(Exercise requirements):
In the material below, how many lines contain "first"? Answer with the number alone.

*** Opening Task data ***

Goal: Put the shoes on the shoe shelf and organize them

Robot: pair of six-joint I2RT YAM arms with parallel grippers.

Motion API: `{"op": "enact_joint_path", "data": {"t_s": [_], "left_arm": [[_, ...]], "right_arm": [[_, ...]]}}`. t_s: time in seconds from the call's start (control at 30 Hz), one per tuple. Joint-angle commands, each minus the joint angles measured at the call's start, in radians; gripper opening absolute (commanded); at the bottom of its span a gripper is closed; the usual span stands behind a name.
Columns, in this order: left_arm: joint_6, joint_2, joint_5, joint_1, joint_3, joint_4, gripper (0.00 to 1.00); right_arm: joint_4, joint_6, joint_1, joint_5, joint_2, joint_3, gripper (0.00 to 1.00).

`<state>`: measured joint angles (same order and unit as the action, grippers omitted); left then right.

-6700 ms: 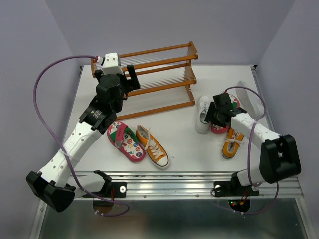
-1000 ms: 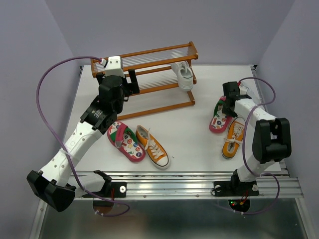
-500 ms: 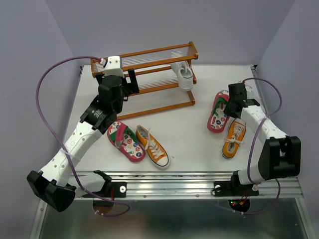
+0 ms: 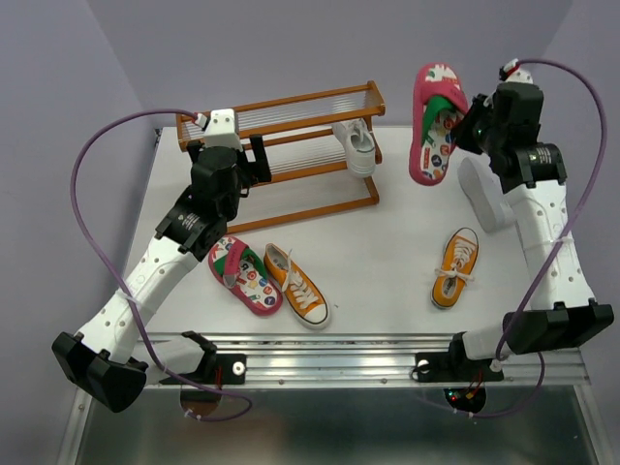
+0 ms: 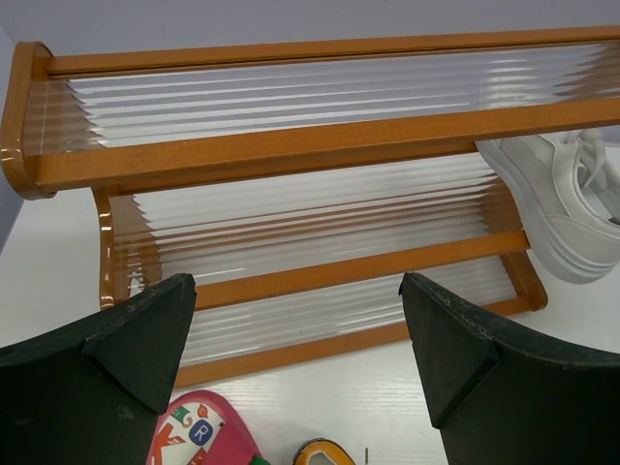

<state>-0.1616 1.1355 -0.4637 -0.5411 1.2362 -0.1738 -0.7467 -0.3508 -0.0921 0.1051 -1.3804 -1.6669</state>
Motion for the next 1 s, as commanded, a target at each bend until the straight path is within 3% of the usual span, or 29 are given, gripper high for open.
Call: {"op": "enact_joint_path", "data": {"t_s": [0.0,0.23,0.33,0.5,0.97], "left_arm": [[-0.003,-0.023,0.017,0.003,0.006,0.04,0.99],[-0.004,-0.072,-0.038,0.003,0.009,0.014,0.99],[-0.004,-0.095,-0.056,0.003,0.009,0.0,0.99],[-0.015,-0.126,-0.082,0.003,0.005,-0.035,0.99],[-0.036,-0.141,-0.09,0.003,-0.006,-0.055,0.99]], "right_arm": [[0.075,0.075,-0.029,-0.22,-0.094,-0.28,0.01],[0.076,0.108,-0.141,-0.274,-0.401,-0.737,0.01],[0.095,0.101,-0.169,-0.274,-0.479,-0.846,0.01],[0.207,0.088,-0.227,-0.225,-0.529,-0.821,0.01],[0.302,0.042,-0.304,-0.064,-0.595,-0.792,0.01]]}}
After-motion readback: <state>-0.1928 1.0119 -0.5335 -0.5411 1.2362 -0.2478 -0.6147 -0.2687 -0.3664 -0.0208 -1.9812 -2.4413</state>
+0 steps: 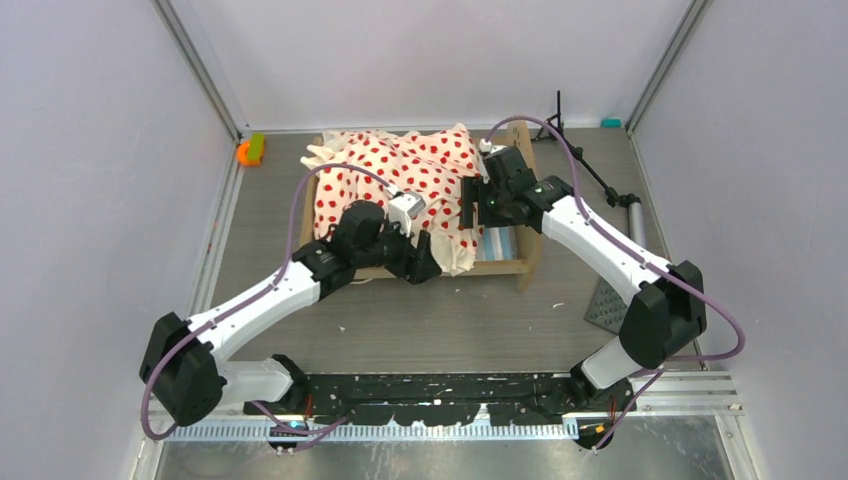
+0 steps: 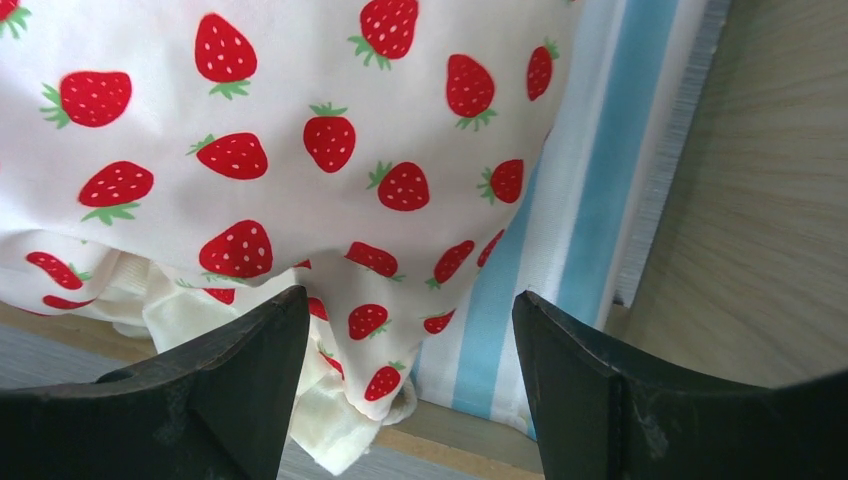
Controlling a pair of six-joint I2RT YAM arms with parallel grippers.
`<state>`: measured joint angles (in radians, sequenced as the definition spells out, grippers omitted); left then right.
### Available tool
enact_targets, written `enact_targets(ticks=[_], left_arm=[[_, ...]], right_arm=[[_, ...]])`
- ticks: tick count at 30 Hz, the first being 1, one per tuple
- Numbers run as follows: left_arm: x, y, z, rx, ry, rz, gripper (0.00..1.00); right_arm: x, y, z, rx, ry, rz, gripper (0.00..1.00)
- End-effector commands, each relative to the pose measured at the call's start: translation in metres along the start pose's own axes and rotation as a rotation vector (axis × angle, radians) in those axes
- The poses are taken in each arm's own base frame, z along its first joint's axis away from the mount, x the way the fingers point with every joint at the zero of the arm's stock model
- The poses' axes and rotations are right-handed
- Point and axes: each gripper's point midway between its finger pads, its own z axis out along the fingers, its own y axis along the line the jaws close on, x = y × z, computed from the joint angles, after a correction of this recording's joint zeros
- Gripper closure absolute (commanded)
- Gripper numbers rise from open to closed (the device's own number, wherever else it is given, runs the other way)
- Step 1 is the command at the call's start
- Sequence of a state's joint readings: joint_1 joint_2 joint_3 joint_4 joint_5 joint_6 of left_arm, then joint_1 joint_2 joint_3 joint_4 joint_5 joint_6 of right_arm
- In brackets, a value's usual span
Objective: Set up the pet bed
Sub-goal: Adjust the mattress on the bed frame.
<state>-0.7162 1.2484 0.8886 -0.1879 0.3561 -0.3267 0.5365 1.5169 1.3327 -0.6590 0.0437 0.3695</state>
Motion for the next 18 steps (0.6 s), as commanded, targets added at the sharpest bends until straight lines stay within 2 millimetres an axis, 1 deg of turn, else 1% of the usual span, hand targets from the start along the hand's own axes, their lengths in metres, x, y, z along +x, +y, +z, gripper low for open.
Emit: enact_targets(ticks=[1, 3, 6, 7, 11, 14, 16, 18], left_arm=[[-0.037, -0.008, -0.021, -0.044, -0.115, 0.006, 0.31], [-0.043, -0.002, -0.028, -0.089, -0.141, 0.003, 0.30], [-0.051, 0.007, -0.036, -0.160, -0.187, -0.010, 0.26], [-0.054, 0.011, -0.039, -0.187, -0.201, -0.010, 0.25], [-0.060, 0.028, -0.047, -0.280, -0.233, -0.024, 0.21], [-0.059, 0.036, -0.049, -0.314, -0.219, -0.034, 0.21], [-0.057, 0.044, -0.049, -0.354, -0.216, -0.040, 0.21], [-0.053, 0.048, -0.049, -0.374, -0.201, -0.045, 0.21]], right_arm=[[-0.001, 0.010, 0.012, -0.006, -0.015, -0.010, 0.21], [0.003, 0.009, 0.019, 0.006, -0.007, -0.015, 0.21], [0.005, 0.004, 0.029, 0.032, -0.010, -0.017, 0.27], [0.005, 0.003, 0.031, 0.033, -0.014, -0.018, 0.31], [-0.001, 0.003, 0.034, 0.035, -0.028, -0.048, 0.54], [-0.012, 0.004, 0.027, 0.036, -0.062, -0.067, 0.69], [-0.019, 0.004, 0.021, 0.042, -0.081, -0.087, 0.75], [-0.025, 0.001, 0.016, 0.055, -0.098, -0.113, 0.88]])
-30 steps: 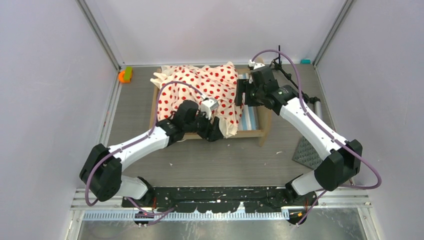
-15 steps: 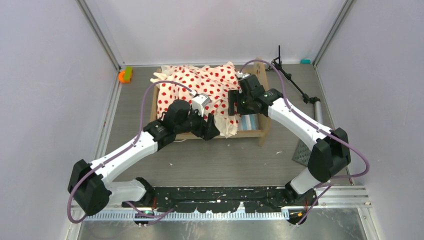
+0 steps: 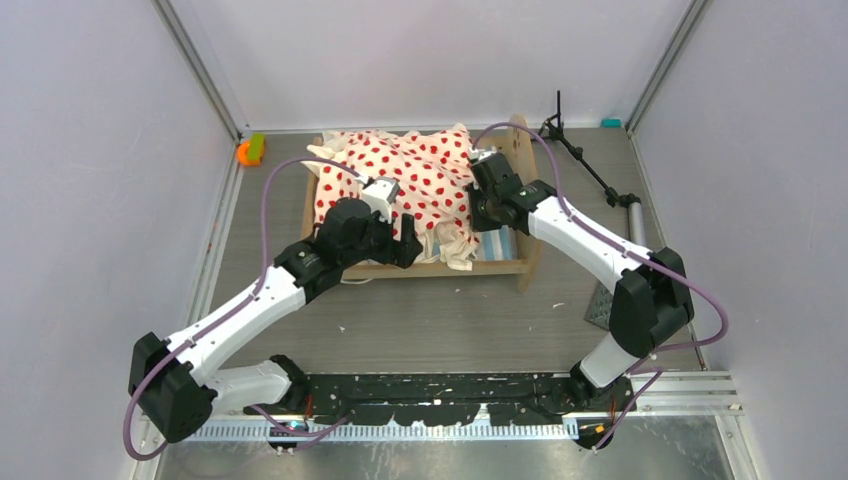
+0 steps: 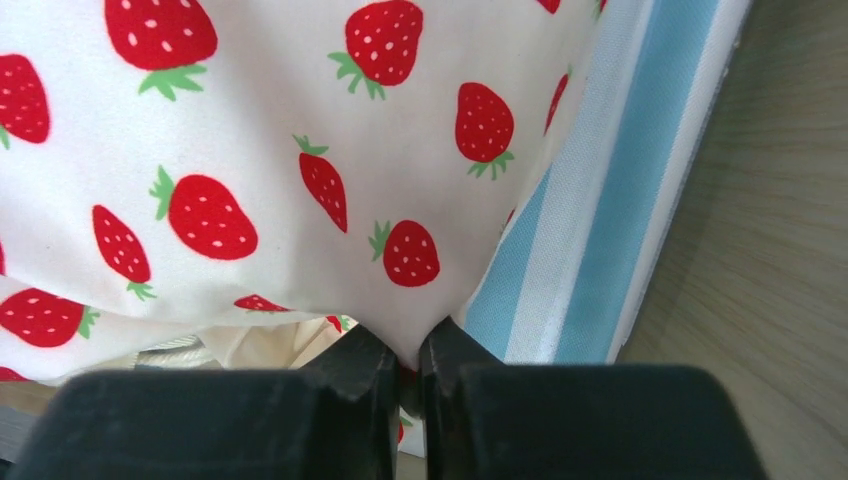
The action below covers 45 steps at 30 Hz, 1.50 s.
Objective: Set up the pet bed
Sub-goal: Adjust the mattress on the bed frame.
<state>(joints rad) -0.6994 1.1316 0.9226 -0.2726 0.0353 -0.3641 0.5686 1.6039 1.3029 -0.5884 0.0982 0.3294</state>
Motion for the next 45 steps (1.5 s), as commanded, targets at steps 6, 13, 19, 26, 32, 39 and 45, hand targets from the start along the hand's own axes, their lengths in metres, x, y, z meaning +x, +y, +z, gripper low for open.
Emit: enact_targets(ticks=[6, 13, 19, 26, 32, 39, 45], left_arm=[[-0.007, 0.021, -0.001, -0.114, -0.015, -0.033, 0.20], [-0.007, 0.023, 0.003, -0.115, -0.010, -0.040, 0.20], [-0.007, 0.023, 0.001, -0.115, -0.011, -0.043, 0.20], [-0.011, 0.025, -0.008, -0.131, -0.025, -0.038, 0.20], [-0.025, 0.021, -0.021, -0.116, -0.074, -0.022, 0.19], [-0.048, 0.014, -0.025, -0.104, -0.109, 0.000, 0.19], [-0.047, 0.028, -0.019, -0.141, -0.096, -0.074, 0.11]], right_arm=[[-0.055, -0.010, -0.035, 0.075, -0.136, -0.141, 0.98], [-0.060, -0.024, -0.057, 0.147, -0.064, -0.253, 1.00], [-0.042, -0.032, -0.062, 0.199, 0.028, -0.338, 1.00], [-0.058, -0.036, -0.062, 0.249, -0.061, -0.285, 1.00], [-0.068, -0.032, -0.063, 0.236, -0.088, -0.278, 0.90], [-0.068, -0.028, -0.060, 0.218, -0.113, -0.231, 0.56], [-0.086, -0.019, -0.073, 0.185, -0.201, -0.138, 0.48]])
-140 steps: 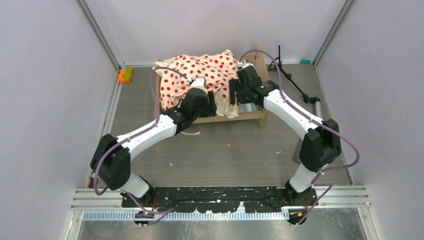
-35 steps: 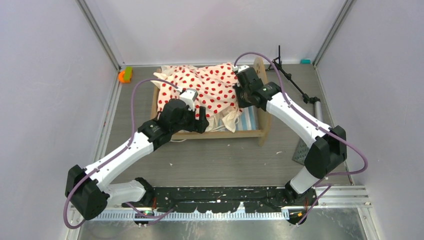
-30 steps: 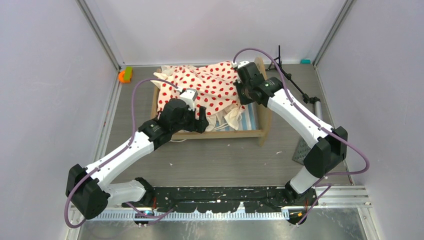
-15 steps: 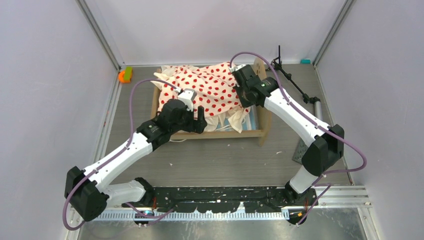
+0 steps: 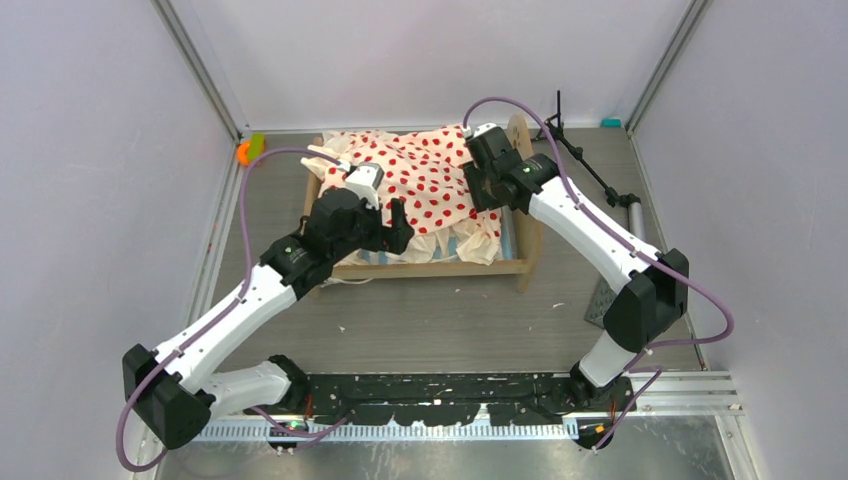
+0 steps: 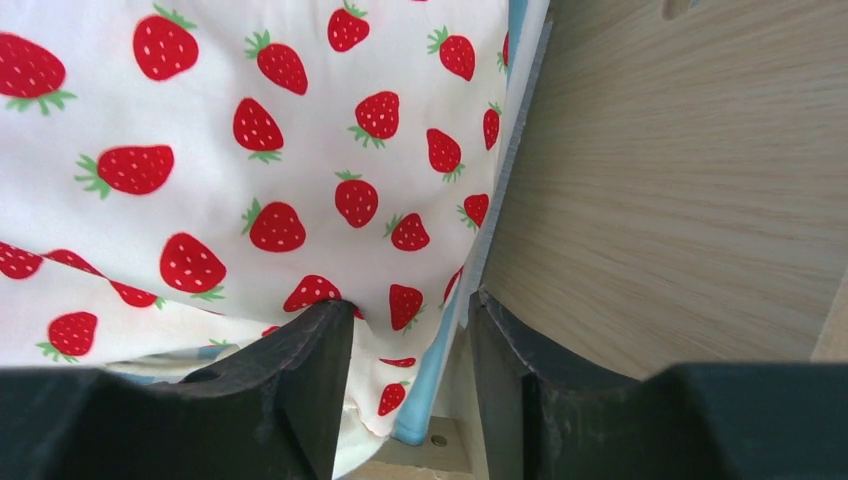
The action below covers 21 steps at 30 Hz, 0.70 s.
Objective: Set up the pet bed
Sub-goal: Adjust the mattress on the bed frame.
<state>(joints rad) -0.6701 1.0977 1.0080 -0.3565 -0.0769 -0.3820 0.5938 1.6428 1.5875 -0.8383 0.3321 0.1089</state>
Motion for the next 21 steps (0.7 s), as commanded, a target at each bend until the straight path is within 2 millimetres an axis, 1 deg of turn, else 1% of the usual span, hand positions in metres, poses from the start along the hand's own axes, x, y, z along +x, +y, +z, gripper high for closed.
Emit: enact_targets(ticks=[1, 4, 5, 7, 8, 11, 14, 17, 21], left_arm=[[-0.012, 0.012, 0.004, -0.023, -0.003, -0.059, 0.11], [-0.012, 0.023, 0.004, -0.042, 0.017, -0.081, 0.11], [-0.013, 0.026, 0.003, -0.049, 0.018, -0.071, 0.11], [-0.014, 0.029, 0.000, -0.058, 0.022, -0.045, 0.11], [-0.014, 0.029, -0.001, -0.060, 0.021, -0.033, 0.11], [-0.013, 0.030, -0.003, -0.061, 0.031, -0.021, 0.11], [-0.009, 0.029, -0.001, -0.068, 0.067, -0.032, 0.11], [-0.010, 0.026, 0.004, -0.060, 0.084, -0.065, 0.12], [-0.015, 0.009, 0.015, 0.020, 0.095, -0.081, 0.16]], right_arm=[[-0.035, -0.006, -0.027, -0.009, -0.144, 0.134, 0.47], [-0.034, -0.008, -0.033, -0.023, -0.153, 0.188, 0.42], [-0.034, -0.010, -0.036, -0.025, -0.161, 0.200, 0.37], [-0.032, -0.015, -0.040, -0.014, -0.185, 0.230, 0.23], [-0.032, -0.019, -0.044, -0.002, -0.204, 0.263, 0.20], [-0.028, -0.023, -0.051, -0.013, -0.230, 0.317, 0.18], [-0.016, -0.028, -0.048, -0.011, -0.175, 0.332, 0.18], [-0.008, -0.034, -0.043, -0.016, -0.107, 0.400, 0.18], [-0.005, -0.023, -0.038, -0.108, -0.062, 0.436, 0.19]])
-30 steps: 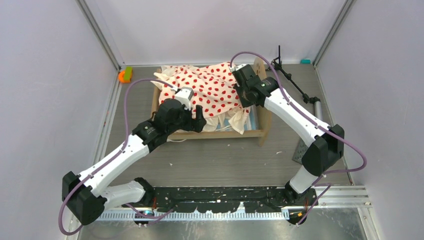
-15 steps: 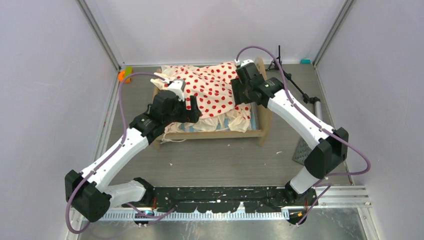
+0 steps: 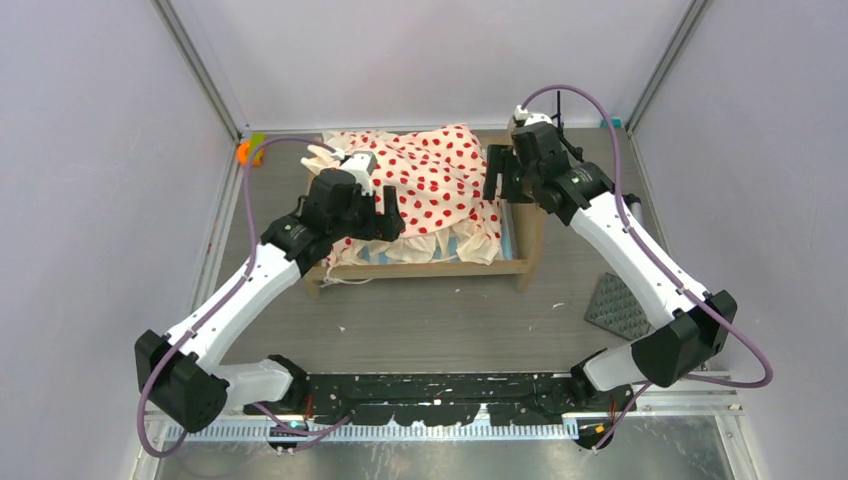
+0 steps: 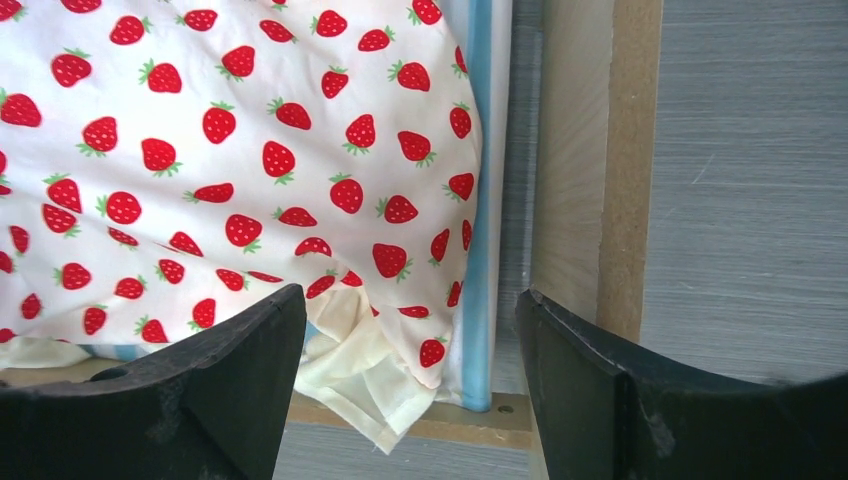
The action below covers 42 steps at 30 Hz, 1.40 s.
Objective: Set up the pet bed
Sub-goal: Adjust the mattress on the bed frame.
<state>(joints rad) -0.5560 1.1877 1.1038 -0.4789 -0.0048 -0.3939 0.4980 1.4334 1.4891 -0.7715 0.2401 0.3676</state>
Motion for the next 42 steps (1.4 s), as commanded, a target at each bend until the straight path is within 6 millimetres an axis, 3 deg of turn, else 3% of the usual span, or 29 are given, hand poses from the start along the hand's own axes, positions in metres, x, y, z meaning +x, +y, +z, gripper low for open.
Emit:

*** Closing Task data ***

(Answer box):
2